Houthi leader: Warring parties signed an agreement to hand over all bodies

Amman (Debriefer)
2019-02-07 | Since 1 Week

The meeting of the Committee for the implementation of the prisoner swap agreement in Amman

اضغط هنا لقراءة الخبر بالعربية

A leader in the houthi groupe (Ansar Allah) said in statement  that the parties to the conflict in Yemen signed on Thursday an agreement to hand over all bodies of the two parties during talks in Amman, Jordan on the implementation of the prisoner detainees swap agreement.

Hamd Abu al-Ahmar, head of the bodies committee of the Houthi group told RT (TV network) that his group and the   representatives of the Yemen's internationally recognized government  have reached an agreement that the two sides will swap all their bodies,".

The meeting, which began in Amman on Thursday, is due to conclude by the supervisory committee to follow up the implementation of the prisoner swap agreement, which includes representatives from both sides of the conflict in Yemen, the United Nations and the International Committee of the Red Cross.

The Committee held its first meeting in Amman on the 17th and 18th of last January and adopted new timetabled steps to sustain progress in the swap of more than 16,000 prisoners.

The Yemeni warring parties have traded blames for hindering the deal that would have seen more than 16,000 prisoners exchanged by the end of last January.

Yemen has been racked by an armed conflict that broke out after the Iran-backed Houthis had ousted the internationally recognized government late in 2014.

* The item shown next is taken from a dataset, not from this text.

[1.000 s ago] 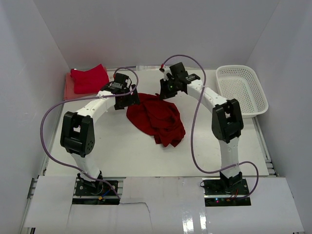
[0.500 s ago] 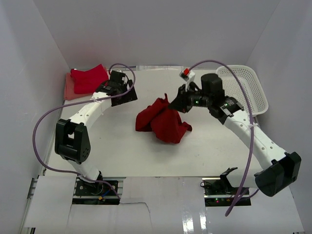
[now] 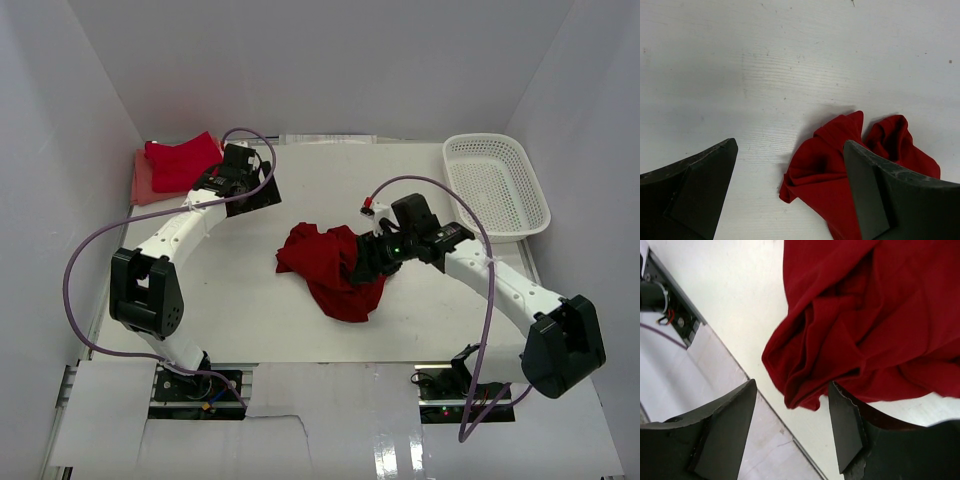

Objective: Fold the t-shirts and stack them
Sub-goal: Flatten out the tshirt

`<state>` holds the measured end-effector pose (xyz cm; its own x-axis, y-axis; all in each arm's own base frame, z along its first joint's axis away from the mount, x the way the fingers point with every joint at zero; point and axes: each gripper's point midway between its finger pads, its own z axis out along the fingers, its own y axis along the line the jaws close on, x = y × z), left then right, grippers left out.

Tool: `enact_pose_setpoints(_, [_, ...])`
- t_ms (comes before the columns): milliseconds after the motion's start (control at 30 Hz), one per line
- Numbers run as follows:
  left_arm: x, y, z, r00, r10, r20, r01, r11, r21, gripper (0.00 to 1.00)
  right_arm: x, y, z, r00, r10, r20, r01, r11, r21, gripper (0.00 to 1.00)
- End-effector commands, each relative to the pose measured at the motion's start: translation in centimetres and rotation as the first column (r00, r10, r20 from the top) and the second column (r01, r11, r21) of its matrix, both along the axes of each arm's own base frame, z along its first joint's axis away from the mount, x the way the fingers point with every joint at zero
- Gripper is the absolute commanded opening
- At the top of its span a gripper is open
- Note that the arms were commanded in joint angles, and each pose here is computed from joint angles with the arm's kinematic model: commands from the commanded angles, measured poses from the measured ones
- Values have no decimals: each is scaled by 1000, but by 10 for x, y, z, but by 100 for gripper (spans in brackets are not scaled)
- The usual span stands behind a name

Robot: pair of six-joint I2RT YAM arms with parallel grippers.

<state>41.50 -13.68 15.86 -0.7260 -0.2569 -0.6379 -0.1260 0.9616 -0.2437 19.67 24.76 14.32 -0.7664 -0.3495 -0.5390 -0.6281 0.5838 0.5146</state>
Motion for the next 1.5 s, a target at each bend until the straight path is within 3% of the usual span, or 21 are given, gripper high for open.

The conflict escalated after a Saudi-led coalition intervened militarily in the country in March 2015 to reinstate the government of President Hadi, leaving tens of thousands killed, hundreds of thousands injured, and 3 million displaced and pushing the country to the world's worst humanitarian crisis, according to the UN, with more than two thirds of the 28-million population in need for a type of humanitarian aid and immediate protection, including 8.4 million people unsure how to get next meal, and some 2 million children suffering severe shortage of nutrition.